When Calrissian encounters a DaskGatewayRequirement, the following workflow is triggered:

  • Cluster Provisioning - Calrissian connects to the Dask Gateway specified by the CLI flag --dask-gateway-url and provisions a Dask cluster matching the requested cores and memory.
  • Tool Execution - The CommandLineTool is launched with environment variables or context pointing to the Dask cluster (e.g., DASK_SCHEDULER_ADDRESS). This allows the tool to use Dask's distributed scheduler as needed.
  • Cluster Teardown - Once execution finishes, Calrissian shuts down the Dask cluster, ensuring efficient resource usage.

CLI Integration

A new CLI option is introduced in Calrissian to support this functionality:

--dask-gateway-url <URL>

Description:

Specifies the base URL of the Dask Gateway (e.g., https://dask-gateway.example.com).
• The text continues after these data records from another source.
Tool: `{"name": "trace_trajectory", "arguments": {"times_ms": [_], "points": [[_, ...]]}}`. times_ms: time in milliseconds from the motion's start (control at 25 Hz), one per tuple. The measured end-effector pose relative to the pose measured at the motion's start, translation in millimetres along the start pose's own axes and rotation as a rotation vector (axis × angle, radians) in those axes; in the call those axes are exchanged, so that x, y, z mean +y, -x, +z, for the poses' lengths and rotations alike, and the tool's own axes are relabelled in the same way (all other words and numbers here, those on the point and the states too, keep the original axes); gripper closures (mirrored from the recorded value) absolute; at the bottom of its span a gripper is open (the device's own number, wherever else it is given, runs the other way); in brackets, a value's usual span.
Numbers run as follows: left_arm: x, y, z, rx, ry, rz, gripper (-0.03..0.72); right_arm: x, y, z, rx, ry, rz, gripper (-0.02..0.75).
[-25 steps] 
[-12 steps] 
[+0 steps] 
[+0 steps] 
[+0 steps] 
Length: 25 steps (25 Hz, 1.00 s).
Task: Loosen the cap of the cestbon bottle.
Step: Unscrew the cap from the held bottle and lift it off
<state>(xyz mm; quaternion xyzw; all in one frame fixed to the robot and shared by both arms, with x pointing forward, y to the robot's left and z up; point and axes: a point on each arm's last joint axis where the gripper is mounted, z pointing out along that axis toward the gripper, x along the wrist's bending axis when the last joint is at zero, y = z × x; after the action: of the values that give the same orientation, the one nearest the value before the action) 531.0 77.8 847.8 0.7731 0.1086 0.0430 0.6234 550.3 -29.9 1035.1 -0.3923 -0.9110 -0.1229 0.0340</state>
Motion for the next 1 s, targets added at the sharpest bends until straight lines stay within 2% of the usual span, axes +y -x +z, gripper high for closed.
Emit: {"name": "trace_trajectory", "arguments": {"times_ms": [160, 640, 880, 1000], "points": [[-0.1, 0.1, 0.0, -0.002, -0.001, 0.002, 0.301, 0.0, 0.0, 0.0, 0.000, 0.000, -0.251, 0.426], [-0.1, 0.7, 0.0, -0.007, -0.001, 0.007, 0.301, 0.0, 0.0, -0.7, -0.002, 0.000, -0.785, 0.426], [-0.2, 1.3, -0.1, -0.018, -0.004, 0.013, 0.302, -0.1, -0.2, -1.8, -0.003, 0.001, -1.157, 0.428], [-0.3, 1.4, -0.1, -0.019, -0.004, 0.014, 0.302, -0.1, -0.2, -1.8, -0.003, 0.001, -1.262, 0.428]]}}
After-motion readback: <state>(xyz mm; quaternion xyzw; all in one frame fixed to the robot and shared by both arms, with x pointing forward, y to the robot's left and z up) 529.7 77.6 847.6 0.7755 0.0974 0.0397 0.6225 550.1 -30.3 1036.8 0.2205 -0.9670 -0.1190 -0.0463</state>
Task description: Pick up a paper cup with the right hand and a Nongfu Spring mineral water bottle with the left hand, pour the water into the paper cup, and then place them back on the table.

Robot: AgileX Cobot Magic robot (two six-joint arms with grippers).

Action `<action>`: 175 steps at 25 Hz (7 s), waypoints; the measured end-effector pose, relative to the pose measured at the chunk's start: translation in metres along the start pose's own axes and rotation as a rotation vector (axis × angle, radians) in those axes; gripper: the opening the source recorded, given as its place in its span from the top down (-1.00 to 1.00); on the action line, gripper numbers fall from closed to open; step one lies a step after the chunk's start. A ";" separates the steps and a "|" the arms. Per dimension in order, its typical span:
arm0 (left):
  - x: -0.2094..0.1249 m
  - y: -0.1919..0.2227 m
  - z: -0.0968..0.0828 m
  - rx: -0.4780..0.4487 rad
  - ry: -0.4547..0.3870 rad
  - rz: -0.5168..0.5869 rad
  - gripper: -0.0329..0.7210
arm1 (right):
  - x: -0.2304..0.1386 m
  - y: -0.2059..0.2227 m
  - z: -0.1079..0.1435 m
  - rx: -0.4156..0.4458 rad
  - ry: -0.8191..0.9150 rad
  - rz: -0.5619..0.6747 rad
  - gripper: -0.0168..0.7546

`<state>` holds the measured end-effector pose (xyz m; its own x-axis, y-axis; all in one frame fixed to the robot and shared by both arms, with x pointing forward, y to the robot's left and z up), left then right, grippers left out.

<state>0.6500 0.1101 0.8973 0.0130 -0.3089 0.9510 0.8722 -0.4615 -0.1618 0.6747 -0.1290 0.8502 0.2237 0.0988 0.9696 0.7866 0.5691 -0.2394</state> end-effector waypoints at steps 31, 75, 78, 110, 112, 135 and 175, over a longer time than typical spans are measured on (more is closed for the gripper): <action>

This option is optional but required when using DaskGatewayRequirement.

Notes

This extension assumes that the tool being run is compatible with Dask and can use a Dask cluster.

The resource requests (workerCores, workerMemory, etc.) can also be dynamic via CWL expressions.

Error handling for failed cluster creation or shutdown is included in Calrissian’s internal execution flow.